From: Peter Wu <peter-VTkQYDcBqhK7DlmcbJSQ7g@public.gmane.org>
To: Daniel Vetter <daniel-/w4YWyX8dFk@public.gmane.org>
Cc: Dave Airlie <airlied-H+wXaHxf7aLQT0dZR+AlfA@public.gmane.org>,
Chris Wilson
<chris-Y6uKTt2uX1cEflXRtASbqLVCufUGDwFn@public.gmane.org>,
dri-devel-PD4FTy7X32lNgt0PjOBp9y5qC8QIuHrW@public.gmane.org,
nouveau-PD4FTy7X32lNgt0PjOBp9y5qC8QIuHrW@public.gmane.org
Subject: Re: [PATCH] drm/nouveau/fbcon: fix deadlock with FBIOPUT_CON2FBMAP
Date: Fri, 15 Jul 2016 13:10:51 +0200 [thread overview]
Message-ID: <20160715111051.GA2632@al> (raw)
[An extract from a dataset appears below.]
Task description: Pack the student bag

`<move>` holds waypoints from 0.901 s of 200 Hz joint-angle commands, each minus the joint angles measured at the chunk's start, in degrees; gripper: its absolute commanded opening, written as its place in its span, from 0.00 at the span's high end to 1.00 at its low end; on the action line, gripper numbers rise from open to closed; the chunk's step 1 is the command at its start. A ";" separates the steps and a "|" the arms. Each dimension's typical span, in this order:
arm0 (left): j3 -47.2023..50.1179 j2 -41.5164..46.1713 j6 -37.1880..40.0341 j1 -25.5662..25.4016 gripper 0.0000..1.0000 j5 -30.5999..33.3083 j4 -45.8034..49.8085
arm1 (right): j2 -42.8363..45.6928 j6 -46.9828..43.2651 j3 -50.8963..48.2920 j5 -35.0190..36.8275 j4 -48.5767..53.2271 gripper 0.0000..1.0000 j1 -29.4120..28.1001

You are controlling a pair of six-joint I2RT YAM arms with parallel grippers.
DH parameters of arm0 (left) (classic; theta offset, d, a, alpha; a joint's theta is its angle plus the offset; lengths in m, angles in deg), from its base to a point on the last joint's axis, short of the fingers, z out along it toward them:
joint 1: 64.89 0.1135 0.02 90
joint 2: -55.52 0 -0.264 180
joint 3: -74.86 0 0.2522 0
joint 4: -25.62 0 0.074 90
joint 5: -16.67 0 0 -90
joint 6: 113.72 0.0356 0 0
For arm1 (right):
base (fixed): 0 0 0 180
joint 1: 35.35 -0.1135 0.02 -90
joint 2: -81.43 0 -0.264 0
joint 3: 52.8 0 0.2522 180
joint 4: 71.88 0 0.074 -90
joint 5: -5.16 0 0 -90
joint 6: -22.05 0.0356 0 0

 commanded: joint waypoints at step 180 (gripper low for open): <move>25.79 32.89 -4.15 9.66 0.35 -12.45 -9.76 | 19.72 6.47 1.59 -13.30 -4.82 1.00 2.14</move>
In-Reply-To: <20160713145718.GP23520-dv86pmgwkMBes7Z6vYuT8azUEOm+Xw19@public.gmane.org>
On Wed, Jul 13, 2016 at 04:57:19PM +0200, Daniel Vetter wrote:
> On Wed, Jul 13, 2016 at 02:40:50PM +0200, Peter Wu wrote:
> > On Wed, Jul 13, 2016 at 11:54:49AM +0200, Daniel Vetter wrote:
> > > On Tue, Jul 12, 2016 at 06:49:34PM +0200, Peter Wu wrote:
> > > > The FBIOPUT_CON2FBMAP ioctl takes a console_lock(). When this is called
> > > > while nouveau was runtime suspended, a deadlock would occur due to
> > > > nouveau_fbcon_set_suspend also trying to obtain console_lock().
> > > >
> > > > Fix this by delaying the drm_fb_helper_set_suspend call. Based on the
> > > > i915 code (which was done for performance reasons though).
> > > >
> > > > Cc: Chris Wilson <chris@chris-wilson.co.uk>
> > > > Cc: Daniel Vetter <daniel.vetter@ffwll.ch>
> > > > Signed-off-by: Peter Wu <peter@lekensteyn.nl>
> > > > ---
> > > > Tested on top of v4.7-rc5, the deadlock is gone.
> > >
> > > If we bother with this, it should imo be moved into the drm_fb_helper.c
> > > function drm_fb_helper_set_suspend(). But this also smells like some kind
> > > of bad duct-tape. I think Lukas is working on some other rpm vs. fbdev
> > > deadlocks, maybe we could fix them all with one proper fix? I've made some
> > > comments on Lukas' last patch series.
> >
> > This patch is only needed for drivers that use console_lock (for
> > drm_fb_helper_set_suspend) in their runtime resume functions.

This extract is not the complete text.